§ TASK BRIEF: For the listing below, print exactly the lines from the line with "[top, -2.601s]" to the line with "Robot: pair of", both included, and nothing beyond them.

##### PROVIDED MATERIAL

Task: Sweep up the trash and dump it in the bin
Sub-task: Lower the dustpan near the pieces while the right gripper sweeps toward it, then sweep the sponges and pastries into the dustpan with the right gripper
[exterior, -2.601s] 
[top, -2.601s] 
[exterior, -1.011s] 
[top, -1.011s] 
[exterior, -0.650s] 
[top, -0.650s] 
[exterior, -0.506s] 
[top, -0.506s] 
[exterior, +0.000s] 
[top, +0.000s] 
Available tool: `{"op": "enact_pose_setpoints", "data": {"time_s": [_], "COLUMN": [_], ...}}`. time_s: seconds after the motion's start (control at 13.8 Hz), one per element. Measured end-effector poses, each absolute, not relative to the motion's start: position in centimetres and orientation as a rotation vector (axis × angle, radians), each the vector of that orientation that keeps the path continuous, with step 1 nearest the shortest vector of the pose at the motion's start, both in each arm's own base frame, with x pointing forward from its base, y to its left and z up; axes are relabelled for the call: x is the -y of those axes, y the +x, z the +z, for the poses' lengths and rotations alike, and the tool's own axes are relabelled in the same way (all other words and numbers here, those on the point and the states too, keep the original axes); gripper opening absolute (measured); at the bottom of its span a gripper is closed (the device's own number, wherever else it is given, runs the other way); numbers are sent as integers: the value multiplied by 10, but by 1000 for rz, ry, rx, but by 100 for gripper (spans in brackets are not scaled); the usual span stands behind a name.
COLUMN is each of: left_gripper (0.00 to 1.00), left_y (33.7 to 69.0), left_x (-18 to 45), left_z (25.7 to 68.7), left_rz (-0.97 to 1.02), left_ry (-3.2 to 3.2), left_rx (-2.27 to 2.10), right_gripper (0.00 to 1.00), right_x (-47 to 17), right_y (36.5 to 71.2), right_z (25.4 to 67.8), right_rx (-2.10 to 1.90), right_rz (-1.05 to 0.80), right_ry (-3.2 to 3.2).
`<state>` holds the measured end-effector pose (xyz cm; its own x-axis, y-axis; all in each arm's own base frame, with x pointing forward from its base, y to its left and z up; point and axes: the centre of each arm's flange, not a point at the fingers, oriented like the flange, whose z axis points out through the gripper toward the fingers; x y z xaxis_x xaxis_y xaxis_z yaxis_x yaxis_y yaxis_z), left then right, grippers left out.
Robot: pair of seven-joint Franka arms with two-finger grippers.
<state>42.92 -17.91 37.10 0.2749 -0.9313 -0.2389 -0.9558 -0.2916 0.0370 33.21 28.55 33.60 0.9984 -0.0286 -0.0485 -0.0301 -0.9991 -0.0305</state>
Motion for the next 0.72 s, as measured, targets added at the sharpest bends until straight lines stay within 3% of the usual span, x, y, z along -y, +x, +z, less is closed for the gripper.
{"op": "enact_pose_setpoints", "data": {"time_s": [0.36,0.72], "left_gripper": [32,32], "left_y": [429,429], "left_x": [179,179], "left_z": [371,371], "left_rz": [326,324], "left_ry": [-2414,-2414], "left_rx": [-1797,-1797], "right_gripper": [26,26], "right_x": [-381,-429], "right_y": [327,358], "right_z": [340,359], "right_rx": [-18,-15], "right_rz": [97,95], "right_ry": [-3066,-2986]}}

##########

§ ANSWER BOX:
[top, -2.601s] 
[exterior, -1.011s] 
[top, -1.011s] 
[exterior, -0.650s] 
[top, -0.650s] 
[exterior, -0.506s] 
[top, -0.506s] 
[exterior, +0.000s] 
[top, +0.000s] 
Available tool: `{"op": "enact_pose_setpoints", "data": {"time_s": [_], "COLUMN": [_], ...}}`. time_s: seconds after the motion's start (control at 13.8 Hz), one per element. Measured end-effector poses, each absolute, not relative to the motion's start: position in centimetres and orientation as a rotation vector (axis × angle, radians), each the vector of that orientation that keeps the path continuous, with step 1 nearest the shortest vector of the pose at the motion's start, both in each arm's own base frame, with x pointing forward from its base, y to its left and z up; axes are relabelled for the call: x is the -y of those axes, y the +x, z the +z, for the poses' lengths and rotations alike, and the tool's own axes are relabelled in the same way (all other words and numbers here, those on the point and the states too, keep the original axes); gripper opening absolute (measured); at the bottom of its span a gripper is closed (the device's own number, wherever else it is given, runs the other way); numbers are sent as integers: the value multiplied by 10, but by 1000 for rz, ry, rx, but by 100 for gripper (spans in brackets are not scaled); the usual span stands behind a name.
COLUMN is each of: left_gripper (0.00 to 1.00), left_y (33.7 to 69.0), left_x (-18 to 45), left_z (25.7 to 68.7), left_rz (-0.97 to 1.02), left_ry (-3.2 to 3.2), left_rx (-2.27 to 2.10), right_gripper (0.00 to 1.00), right_x (-47 to 17), right_y (36.5 to 71.2), right_z (25.4 to 67.8), right_rx (-2.10 to 1.90), right_rz (-1.05 to 0.80), right_ry (-3.2 to 3.2).
`<state>` holds the measured end-effector pose (xyz cm; its own x-axis, y-axis; all in each arm's own base frame, with x pointing forward from its base, y to its left and z up; point and axes: the centre of each arm's flange, not a point at the fingers, oriented like the flange, whose z axis points out through the gripper toward the fingers; x y z xaxis_x xaxis_y xaxis_z yaxis_x yaxis_y yaxis_z), left then right, grippers left out.
Robot: pair of seven-joint Franka arms with two-finger grippers.

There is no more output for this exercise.